## AIM OF THE TASK
Please report every line from the material that contains the word "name".

========================

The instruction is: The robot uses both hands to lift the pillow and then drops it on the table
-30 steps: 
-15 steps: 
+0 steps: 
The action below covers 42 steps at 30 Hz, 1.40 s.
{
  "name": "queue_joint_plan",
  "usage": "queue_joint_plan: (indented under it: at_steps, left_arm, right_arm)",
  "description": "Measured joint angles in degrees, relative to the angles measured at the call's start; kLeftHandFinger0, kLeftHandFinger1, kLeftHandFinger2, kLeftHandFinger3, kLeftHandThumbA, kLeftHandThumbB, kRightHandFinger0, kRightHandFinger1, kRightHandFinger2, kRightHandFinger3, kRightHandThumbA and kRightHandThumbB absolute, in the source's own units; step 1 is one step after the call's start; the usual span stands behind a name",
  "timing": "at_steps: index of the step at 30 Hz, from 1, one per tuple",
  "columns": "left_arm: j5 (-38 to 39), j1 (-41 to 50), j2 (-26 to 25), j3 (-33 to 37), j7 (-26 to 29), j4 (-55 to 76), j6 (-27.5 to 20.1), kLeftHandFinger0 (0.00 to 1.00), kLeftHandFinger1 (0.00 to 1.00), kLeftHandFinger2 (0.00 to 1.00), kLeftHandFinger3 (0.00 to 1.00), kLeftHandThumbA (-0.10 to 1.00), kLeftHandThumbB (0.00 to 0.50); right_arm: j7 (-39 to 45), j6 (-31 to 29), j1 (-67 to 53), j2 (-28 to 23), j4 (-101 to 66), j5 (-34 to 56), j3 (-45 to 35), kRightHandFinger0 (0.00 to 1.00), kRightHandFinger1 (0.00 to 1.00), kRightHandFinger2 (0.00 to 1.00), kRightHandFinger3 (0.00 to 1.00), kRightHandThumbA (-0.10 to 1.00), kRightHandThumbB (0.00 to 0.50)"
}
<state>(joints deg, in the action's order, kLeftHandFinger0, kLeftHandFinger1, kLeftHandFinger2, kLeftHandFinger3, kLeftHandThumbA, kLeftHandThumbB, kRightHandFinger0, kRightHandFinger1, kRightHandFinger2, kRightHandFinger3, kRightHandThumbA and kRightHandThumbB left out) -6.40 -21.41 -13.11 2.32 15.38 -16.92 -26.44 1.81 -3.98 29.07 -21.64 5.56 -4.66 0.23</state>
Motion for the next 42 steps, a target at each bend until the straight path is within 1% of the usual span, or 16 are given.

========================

## EXERCISE RESPONSE
  "name": "queue_joint_plan",
  "description": "Measured joint angles in degrees, relative to the angles measured at the call's start; kLeftHandFinger0, kLeftHandFinger1, kLeftHandFinger2, kLeftHandFinger3, kLeftHandThumbA, kLeftHandThumbB, kRightHandFinger0, kRightHandFinger1, kRightHandFinger2, kRightHandFinger3, kRightHandThumbA and kRightHandThumbB absolute, in the source's own units; step 1 is one step after the call's start; the usual span stands behind a name",

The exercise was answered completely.